ASSIGNMENT:
Scan the entries below and state how many lines contain "that". No other output.

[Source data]
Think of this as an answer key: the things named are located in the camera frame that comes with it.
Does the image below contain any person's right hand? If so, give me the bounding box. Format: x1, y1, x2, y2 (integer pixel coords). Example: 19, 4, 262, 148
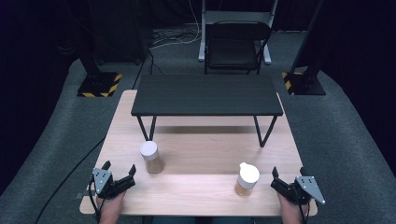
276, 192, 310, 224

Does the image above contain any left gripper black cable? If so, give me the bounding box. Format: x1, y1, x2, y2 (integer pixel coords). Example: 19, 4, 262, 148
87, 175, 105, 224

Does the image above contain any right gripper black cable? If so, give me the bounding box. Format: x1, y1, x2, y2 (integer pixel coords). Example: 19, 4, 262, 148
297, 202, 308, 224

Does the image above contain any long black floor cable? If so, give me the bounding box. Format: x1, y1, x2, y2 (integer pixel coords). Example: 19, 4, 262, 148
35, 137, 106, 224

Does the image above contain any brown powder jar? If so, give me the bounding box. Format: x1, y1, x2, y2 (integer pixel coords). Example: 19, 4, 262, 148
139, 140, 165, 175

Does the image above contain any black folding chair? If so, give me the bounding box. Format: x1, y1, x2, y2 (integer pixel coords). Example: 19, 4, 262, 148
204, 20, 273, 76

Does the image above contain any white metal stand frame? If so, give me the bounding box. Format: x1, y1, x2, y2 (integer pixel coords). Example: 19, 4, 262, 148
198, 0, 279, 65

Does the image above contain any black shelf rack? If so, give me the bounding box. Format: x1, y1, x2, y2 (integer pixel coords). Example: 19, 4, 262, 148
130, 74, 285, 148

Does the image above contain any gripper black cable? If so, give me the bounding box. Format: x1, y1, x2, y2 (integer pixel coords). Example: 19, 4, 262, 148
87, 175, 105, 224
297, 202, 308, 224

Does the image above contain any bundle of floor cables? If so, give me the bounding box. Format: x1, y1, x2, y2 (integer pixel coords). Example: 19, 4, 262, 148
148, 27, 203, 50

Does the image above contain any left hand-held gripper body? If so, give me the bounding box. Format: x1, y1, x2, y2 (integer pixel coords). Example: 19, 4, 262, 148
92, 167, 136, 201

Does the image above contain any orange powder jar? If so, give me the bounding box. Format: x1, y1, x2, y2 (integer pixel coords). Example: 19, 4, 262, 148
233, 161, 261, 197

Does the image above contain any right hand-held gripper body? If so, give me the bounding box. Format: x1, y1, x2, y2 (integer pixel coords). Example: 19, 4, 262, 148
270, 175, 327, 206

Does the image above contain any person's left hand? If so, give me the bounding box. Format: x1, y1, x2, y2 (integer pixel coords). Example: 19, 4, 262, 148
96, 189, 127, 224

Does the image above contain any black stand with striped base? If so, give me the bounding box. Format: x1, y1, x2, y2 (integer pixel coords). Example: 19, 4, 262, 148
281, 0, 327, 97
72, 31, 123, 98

--

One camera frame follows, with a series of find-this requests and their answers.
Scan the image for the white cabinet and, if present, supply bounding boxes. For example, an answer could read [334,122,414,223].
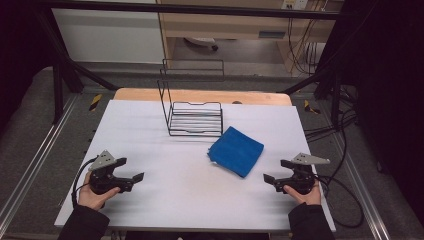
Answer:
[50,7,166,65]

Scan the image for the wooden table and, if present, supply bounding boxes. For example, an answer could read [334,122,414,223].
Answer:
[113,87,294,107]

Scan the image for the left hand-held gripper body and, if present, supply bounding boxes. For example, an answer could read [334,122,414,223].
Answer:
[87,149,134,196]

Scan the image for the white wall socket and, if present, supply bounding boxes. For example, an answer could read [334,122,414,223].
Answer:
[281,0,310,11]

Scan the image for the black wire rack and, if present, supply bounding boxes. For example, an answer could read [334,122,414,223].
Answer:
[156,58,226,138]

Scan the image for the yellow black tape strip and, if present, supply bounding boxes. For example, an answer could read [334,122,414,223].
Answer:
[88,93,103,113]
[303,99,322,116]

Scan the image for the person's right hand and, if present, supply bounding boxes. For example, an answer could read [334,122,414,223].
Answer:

* * *

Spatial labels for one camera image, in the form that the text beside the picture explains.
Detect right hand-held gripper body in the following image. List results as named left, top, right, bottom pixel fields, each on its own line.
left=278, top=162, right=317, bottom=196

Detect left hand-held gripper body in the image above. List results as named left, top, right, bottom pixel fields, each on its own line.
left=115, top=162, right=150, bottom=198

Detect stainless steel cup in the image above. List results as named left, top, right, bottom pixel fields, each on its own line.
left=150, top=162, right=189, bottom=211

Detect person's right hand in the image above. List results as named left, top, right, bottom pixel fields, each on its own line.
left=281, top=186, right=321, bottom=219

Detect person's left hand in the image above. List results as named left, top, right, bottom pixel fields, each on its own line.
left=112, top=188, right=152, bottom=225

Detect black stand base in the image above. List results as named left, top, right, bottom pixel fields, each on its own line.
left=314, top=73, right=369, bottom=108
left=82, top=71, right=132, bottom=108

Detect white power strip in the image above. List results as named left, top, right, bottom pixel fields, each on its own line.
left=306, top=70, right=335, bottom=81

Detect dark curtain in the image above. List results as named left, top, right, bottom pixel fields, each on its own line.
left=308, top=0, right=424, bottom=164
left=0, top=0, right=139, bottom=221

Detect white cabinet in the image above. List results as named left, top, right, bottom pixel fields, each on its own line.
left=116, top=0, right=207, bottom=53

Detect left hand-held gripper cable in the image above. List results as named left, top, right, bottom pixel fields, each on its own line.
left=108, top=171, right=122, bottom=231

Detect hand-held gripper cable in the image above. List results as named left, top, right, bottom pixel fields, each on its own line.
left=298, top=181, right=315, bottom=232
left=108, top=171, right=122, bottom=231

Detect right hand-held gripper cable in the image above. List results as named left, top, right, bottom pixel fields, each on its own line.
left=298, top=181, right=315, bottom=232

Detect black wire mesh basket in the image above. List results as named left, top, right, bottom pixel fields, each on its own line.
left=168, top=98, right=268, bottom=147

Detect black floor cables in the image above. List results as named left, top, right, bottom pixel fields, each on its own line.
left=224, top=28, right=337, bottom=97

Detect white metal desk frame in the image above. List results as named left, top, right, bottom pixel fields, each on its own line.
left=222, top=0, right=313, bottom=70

SOLUTION BELOW:
2